> _Exercise prompt_
Transcribe the whole listing exactly.

> _Available data_
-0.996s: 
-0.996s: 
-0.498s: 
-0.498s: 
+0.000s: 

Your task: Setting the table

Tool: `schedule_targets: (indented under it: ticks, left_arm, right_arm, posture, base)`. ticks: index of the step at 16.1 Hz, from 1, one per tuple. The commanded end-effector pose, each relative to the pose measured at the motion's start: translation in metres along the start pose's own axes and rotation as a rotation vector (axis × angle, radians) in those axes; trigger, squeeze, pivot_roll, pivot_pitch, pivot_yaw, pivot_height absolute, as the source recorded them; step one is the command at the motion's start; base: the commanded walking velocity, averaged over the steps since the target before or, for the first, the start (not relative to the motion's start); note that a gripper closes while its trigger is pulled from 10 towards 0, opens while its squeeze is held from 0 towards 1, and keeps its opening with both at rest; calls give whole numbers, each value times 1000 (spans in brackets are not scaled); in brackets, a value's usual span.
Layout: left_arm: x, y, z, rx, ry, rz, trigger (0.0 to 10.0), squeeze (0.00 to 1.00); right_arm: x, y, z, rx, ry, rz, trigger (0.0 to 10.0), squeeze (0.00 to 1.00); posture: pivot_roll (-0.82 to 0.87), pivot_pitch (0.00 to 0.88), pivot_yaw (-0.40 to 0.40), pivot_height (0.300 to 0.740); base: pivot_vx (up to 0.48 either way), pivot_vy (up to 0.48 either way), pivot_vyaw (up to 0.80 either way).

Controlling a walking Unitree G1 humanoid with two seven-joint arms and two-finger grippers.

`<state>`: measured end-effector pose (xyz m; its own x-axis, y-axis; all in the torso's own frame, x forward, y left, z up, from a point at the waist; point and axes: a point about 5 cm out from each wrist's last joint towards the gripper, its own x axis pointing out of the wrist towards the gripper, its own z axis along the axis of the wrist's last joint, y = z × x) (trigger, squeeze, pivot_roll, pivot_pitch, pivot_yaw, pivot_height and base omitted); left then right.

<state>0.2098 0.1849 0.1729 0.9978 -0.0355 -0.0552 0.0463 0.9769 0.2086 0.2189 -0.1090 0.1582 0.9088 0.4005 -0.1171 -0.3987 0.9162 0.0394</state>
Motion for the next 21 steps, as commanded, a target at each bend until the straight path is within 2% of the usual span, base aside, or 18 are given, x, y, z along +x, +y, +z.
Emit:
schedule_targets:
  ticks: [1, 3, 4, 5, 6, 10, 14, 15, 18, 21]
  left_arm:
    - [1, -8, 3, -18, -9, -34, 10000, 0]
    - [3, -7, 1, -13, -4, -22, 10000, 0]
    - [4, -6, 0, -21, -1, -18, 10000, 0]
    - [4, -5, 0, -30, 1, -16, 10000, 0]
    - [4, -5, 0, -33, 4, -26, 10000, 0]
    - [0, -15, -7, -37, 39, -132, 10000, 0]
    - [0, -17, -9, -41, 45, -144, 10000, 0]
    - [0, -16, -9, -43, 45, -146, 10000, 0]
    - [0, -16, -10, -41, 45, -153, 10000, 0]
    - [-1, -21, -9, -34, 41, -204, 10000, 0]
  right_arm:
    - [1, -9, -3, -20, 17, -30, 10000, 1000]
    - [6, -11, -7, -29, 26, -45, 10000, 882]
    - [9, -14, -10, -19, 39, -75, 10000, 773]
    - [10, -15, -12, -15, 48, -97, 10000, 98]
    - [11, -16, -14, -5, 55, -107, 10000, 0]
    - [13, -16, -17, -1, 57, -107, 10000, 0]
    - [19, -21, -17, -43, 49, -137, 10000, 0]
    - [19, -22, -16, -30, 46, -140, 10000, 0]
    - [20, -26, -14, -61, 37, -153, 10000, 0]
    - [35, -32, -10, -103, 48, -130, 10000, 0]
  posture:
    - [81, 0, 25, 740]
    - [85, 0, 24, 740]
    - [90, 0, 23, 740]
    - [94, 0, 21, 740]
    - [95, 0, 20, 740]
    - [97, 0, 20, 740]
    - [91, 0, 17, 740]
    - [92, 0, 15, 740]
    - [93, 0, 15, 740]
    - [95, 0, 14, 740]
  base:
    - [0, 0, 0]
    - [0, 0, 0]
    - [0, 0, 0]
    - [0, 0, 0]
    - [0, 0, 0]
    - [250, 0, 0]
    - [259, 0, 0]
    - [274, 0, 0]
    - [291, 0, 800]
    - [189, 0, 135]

> _Result of the exercise_
-0.996s: 
-0.996s: 
-0.498s: 
-0.498s: 
+0.000s: 

Your task: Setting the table

Tool: `schedule_targets: (indented under it: ticks, left_arm, right_arm, posture, base)`. ticks: index of the step at 16.1 Hz, from 1, one per tuple. The commanded end-effector pose, each relative to the pose measured at the motion's start: translation in metres along the start pose's own axes and rotation as a rotation vector (axis × angle, radians) in those axes; trigger, squeeze, pivot_roll, pivot_pitch, pivot_yaw, pivot_height absolute, as the source recorded them; step one is the command at the motion's start; base: the commanded walking velocity, averaged over the steps since the target before or, for the first, the start (not relative to the motion's start); note that a gripper closes while its trigger is pulled from 10 towards 0, opens while its squeeze is held from 0 towards 1, and keeps its opening with both at rest; calls give whole numbers, each value times 1000 (spans in brackets are not scaled); in brackets, a value's usual span.
Layout: left_arm: x, y, z, rx, ry, rz, trigger (0.0 to 10.0), squeeze (0.00 to 1.00); right_arm: x, y, z, rx, ry, rz, trigger (0.0 to 10.0), squeeze (0.00 to 1.00); posture: pivot_roll (-0.82 to 0.87), pivot_pitch (0.00 to 0.88), pivot_yaw (-0.40 to 0.40), pivot_height (0.300 to 0.740); base: pivot_vx (up to 0.48 either way), pivot_vy (up to 0.48 either way), pivot_vyaw (up to 0.80 either way).

Controlling a walking Unitree G1 humanoid with two seven-joint arms and two-finger grippers.

`<state>`: measured end-effector pose (xyz m; its own x-axis, y-axis; all in the torso's own frame, x forward, y left, z up, from a point at the waist; point and axes: a point about 5 cm out from each wrist's last joint towards the gripper, its own x axis pointing out of the wrist towards the gripper, its own z axis along the axis of the wrist's last joint, y = z × x) (trigger, squeeze, pivot_roll, pivot_pitch, pivot_yaw, pivot_height and base omitted); left then right.

<state>0.2098 0.1849 0.1729 0.9978 -0.0355 -0.0552 0.0463 0.9769 0.2086 0.2189 -0.1090 0.1582 0.9088 0.4005 -0.1171 -0.3987 0.9162 0.0394</state>
Motion for the next 21 steps, as commanded, a target at each bend until the straight path is within 2% of the usual span, base aside, or 18 are given, x, y, z along +x, +y, +z.
Emit:
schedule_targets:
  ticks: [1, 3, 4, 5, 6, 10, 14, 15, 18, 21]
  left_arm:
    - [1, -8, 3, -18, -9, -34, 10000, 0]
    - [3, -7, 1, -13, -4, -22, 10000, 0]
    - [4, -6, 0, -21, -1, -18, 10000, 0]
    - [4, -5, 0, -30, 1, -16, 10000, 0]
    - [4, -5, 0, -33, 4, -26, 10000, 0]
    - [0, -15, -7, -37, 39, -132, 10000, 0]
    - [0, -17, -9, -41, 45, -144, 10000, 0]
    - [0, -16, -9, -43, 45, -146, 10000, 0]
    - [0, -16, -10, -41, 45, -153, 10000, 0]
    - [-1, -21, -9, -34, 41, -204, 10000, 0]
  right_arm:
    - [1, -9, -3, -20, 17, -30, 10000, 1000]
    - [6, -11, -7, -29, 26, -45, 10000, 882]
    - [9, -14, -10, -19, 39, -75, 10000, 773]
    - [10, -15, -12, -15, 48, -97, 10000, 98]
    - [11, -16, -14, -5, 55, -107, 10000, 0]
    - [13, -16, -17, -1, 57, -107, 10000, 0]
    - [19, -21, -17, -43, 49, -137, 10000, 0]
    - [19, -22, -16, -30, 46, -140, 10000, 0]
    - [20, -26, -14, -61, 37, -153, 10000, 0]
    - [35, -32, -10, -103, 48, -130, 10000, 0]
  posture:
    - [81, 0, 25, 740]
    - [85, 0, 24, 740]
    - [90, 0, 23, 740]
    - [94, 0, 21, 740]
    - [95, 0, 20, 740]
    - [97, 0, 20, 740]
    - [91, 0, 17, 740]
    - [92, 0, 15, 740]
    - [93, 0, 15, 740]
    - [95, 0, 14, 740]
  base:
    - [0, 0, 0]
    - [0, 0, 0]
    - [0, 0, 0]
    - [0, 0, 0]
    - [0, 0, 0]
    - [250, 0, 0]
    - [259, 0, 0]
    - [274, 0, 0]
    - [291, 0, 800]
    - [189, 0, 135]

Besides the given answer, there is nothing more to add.